The Garden offers a Graduate Studies Program that was established in 1896 to address a worldwide shortage of biological scientists, and since that time over 180 Ph.D.s have been granted. The program enrolls around 40 students annually and has grown to include premier universities such as Columbia, Fordham, and Yale. The New York Gardens is at the forefront of world botanical research.
Other Points of Interest at the New York Botanical Gardens:
50 Gardens and plant Collections:
Azaleas & Rhododendrons Chrysanthemums: No fall would be complete without the classic beauty of these wonderful flowers.
Children’s Adventure Garden Arthur and Janet Ross Conifer Arboretum: A recreation of some of the world’s most beautiful and wild forests.
Crabapples Enid A Haupt Conservatory: First opened in 1902 and eventually named a New York City Landmark in 1973, the conservatory offers seasonal exhibits with mystical rain forests and arid deserts. It houses the most comprehensive collection of palm trees, and is also home to A World of Plants, which is a permanent exhibit that takes visitors through an ecotour of the world. The Conservatory is the location for the popular seasonal flower shows such as the Holiday Train Show, and the ever-popular Orchid Show.

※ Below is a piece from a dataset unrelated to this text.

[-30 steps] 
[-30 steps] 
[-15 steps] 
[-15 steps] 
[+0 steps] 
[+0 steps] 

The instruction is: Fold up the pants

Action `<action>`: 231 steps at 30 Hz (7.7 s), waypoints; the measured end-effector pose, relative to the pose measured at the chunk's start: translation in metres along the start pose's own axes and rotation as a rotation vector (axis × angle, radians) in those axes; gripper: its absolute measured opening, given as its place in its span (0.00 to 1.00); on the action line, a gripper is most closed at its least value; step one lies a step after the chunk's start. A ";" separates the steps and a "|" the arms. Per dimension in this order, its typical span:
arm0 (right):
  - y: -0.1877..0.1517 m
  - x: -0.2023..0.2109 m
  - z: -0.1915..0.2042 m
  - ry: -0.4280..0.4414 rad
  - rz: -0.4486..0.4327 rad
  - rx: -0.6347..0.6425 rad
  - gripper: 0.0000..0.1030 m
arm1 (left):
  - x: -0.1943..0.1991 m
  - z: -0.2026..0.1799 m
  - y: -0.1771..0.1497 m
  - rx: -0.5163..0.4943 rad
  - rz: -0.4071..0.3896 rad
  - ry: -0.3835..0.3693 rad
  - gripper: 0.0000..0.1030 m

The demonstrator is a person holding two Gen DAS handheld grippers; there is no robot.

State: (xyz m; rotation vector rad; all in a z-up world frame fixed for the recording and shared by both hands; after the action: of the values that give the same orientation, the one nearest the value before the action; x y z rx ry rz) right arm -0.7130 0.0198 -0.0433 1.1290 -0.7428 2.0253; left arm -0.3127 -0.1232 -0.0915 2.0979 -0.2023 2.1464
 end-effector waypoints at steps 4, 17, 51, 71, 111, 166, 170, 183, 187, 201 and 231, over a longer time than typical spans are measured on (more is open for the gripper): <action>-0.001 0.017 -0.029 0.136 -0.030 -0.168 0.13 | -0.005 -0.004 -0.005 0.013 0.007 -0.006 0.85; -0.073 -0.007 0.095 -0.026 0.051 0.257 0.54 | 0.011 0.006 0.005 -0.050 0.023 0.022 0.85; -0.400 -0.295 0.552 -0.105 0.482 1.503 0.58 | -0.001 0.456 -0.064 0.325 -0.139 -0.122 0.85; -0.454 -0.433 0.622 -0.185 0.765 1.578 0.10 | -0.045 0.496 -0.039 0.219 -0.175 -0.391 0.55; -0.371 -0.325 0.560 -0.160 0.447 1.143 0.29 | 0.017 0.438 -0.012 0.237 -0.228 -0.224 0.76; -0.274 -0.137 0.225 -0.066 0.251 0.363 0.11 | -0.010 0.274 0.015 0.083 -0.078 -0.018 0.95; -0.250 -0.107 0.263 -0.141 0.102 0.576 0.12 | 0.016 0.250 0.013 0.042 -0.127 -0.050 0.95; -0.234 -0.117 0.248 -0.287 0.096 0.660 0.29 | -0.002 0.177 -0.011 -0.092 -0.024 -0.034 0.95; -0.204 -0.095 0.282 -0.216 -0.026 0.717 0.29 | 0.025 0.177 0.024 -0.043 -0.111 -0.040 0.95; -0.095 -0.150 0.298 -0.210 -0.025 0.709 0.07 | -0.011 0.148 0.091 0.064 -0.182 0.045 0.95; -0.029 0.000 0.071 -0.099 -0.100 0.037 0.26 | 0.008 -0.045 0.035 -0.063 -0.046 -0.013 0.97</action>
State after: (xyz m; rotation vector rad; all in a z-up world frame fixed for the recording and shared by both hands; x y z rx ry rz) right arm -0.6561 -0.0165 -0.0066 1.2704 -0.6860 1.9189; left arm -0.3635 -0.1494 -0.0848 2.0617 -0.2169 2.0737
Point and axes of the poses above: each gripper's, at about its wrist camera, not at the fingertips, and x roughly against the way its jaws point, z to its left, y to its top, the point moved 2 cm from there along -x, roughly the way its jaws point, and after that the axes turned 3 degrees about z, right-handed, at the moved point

Daylilies Daffodils Fall Foliage: A dazzling display of autumn colors sure to impress.
Flowering Cherries Ruth Rea Howell Family Garden: A garden created by kids where imaginations grow as well as plants.
Nancy Bryan Luce Herb Garden: Fragrant herbs and curative spices to liven up the season.

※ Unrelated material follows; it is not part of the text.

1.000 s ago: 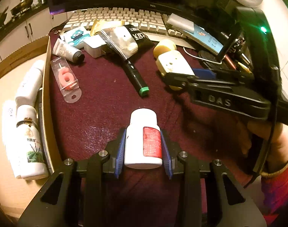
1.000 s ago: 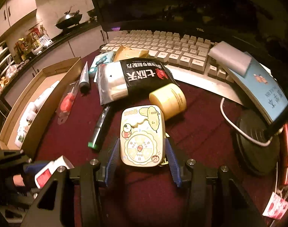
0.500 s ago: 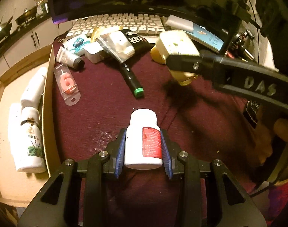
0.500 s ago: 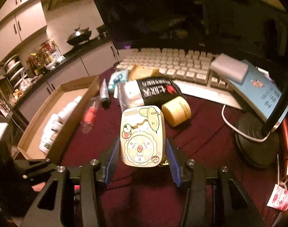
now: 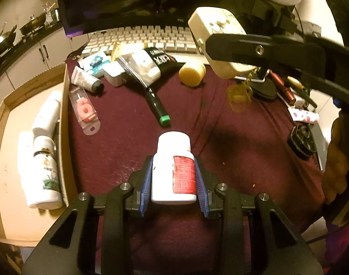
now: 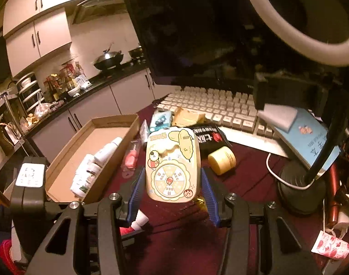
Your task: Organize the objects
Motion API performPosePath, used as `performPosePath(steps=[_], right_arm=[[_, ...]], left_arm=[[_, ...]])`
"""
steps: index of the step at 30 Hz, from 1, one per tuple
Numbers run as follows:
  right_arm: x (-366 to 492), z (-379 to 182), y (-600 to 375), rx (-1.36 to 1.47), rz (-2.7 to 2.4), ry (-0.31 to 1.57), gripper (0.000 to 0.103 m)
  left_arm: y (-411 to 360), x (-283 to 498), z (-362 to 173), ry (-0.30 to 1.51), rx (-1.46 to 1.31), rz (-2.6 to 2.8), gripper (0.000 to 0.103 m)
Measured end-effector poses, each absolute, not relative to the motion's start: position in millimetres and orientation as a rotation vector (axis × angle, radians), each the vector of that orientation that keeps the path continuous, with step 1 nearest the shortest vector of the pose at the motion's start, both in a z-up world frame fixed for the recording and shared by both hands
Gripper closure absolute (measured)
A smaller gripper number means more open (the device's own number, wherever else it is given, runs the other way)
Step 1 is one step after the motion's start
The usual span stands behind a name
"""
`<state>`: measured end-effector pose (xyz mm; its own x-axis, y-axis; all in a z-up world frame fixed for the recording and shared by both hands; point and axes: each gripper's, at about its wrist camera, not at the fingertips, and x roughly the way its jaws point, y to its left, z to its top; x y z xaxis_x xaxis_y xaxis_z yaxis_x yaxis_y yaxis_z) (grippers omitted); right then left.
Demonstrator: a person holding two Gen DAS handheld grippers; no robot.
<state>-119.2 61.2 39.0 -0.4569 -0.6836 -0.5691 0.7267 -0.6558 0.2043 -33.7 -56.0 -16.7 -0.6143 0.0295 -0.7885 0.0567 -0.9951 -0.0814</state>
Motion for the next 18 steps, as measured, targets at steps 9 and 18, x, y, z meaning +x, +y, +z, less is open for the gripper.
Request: performPosePath(steps=[9,18], right_arm=[[-114,44,54,0.792,-2.120,0.091,0.055],[-107,57,34,0.756,-2.094,0.151,0.055]], left_arm=[[-92,-17,23,0.330,1.253,-2.862,0.069],[-178,8,47,0.464,1.070,-2.732,0.069]])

Forest: Rushing water and ancient trees offer an escape from the city life.
Home Gardening Center Lilacs Ladies’ Border: Southern belles surviving the northern climate.
Magnolias Benenson Ornamental Conifers: A collection of rare conifers offering endless inspiration.
Orchids: Delicate, flamboyant, and bizarre flora from exotic locales around the world.
Jane Watson Irwin Perennial Garden: A treasure of texture and color for every season.
Peonies Rose Garden Rock Garden: An alpine oasis where a sparkling waterfall meets a variety of woodland plants.
Tulips Seasonal Walk: Spectacular color from a seasonal collection.
Other historic buildings on the grounds of the New York Gardens include the Library Building (1901), The Stone Mill (1840), and The Stone Cottage (1840). The Garden grounds are an extensive work portfolio by world-renowned architects and garden designers. Visitors are certain to find inspiration and ideas that they can take home and incorporate into their own garden designs.